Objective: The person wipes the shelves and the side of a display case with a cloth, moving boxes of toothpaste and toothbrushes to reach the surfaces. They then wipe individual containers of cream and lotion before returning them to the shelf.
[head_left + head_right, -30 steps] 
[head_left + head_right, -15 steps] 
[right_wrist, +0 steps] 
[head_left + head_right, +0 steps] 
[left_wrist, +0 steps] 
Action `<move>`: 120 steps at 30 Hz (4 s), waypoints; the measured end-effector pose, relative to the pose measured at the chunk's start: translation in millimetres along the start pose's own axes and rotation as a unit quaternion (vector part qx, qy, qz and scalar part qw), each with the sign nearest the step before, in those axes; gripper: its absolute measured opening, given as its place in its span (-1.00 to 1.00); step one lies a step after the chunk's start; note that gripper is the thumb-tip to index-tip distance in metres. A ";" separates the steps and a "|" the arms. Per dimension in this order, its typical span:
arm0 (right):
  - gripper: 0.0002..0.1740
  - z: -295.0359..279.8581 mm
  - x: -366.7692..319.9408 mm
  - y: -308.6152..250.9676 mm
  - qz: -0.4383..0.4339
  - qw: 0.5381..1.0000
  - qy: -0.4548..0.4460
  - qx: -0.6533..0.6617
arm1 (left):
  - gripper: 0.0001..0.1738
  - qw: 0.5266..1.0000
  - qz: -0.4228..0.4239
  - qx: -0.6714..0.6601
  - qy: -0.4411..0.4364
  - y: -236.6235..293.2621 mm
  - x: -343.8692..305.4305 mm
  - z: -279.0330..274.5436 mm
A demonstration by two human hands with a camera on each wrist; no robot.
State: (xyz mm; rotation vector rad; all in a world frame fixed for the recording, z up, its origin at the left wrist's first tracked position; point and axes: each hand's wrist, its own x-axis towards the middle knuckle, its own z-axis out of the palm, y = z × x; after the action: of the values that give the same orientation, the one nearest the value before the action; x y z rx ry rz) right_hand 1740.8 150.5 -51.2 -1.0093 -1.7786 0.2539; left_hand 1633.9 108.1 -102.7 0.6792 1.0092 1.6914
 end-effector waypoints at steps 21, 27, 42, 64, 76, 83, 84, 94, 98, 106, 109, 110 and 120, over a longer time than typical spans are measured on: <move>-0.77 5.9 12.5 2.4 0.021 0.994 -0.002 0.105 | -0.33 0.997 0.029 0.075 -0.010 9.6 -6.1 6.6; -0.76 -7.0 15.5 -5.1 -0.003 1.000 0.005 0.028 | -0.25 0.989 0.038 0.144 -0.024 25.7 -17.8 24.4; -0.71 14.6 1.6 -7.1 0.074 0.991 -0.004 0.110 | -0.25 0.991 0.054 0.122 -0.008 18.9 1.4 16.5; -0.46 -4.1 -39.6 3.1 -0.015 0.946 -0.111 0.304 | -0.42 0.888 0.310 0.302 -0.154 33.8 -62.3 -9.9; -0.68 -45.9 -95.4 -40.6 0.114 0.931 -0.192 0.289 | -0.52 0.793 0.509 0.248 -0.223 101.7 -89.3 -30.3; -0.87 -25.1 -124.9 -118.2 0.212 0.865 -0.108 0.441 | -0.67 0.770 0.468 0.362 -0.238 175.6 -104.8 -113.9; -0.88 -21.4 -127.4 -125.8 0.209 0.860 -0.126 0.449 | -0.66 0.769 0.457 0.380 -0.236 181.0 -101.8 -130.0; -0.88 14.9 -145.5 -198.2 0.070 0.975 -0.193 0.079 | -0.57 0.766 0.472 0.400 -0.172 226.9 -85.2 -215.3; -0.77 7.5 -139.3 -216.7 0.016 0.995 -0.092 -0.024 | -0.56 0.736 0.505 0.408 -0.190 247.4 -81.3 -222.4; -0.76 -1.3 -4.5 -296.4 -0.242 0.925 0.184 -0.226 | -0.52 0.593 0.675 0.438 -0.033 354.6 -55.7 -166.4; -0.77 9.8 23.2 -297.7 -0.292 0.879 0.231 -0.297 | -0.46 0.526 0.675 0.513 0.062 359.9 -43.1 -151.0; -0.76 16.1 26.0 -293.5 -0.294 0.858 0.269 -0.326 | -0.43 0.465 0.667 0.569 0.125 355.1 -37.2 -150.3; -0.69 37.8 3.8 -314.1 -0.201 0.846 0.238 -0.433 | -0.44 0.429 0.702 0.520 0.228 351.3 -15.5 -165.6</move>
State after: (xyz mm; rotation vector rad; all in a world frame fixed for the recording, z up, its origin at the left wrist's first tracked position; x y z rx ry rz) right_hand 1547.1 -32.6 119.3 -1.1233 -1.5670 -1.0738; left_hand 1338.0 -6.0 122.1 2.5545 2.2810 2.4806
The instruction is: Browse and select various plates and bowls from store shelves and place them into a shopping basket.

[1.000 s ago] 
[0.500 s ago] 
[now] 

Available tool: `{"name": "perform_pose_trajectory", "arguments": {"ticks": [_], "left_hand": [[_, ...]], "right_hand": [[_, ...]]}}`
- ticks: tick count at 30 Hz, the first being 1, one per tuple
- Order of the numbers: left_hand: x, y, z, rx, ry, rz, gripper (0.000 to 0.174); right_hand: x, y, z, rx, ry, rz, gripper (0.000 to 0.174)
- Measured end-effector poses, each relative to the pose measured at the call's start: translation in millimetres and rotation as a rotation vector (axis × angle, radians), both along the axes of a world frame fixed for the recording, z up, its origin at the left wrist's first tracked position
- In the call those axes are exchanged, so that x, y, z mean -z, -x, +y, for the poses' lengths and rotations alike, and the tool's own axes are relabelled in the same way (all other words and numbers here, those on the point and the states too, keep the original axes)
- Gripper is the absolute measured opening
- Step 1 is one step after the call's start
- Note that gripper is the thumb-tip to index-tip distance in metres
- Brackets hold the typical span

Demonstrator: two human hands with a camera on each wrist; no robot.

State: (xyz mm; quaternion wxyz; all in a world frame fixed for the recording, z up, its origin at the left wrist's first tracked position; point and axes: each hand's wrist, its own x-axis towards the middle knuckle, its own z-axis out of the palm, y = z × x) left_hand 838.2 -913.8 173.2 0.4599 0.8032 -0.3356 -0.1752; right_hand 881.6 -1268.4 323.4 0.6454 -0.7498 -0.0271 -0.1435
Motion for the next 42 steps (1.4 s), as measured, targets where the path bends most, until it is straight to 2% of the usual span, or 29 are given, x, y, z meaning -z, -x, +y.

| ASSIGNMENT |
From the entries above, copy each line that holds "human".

| RESULT FOR THIS TASK |
A demonstration by two human hands with a camera on each wrist; no robot.
Demonstrator: two human hands with a camera on each wrist; no robot.

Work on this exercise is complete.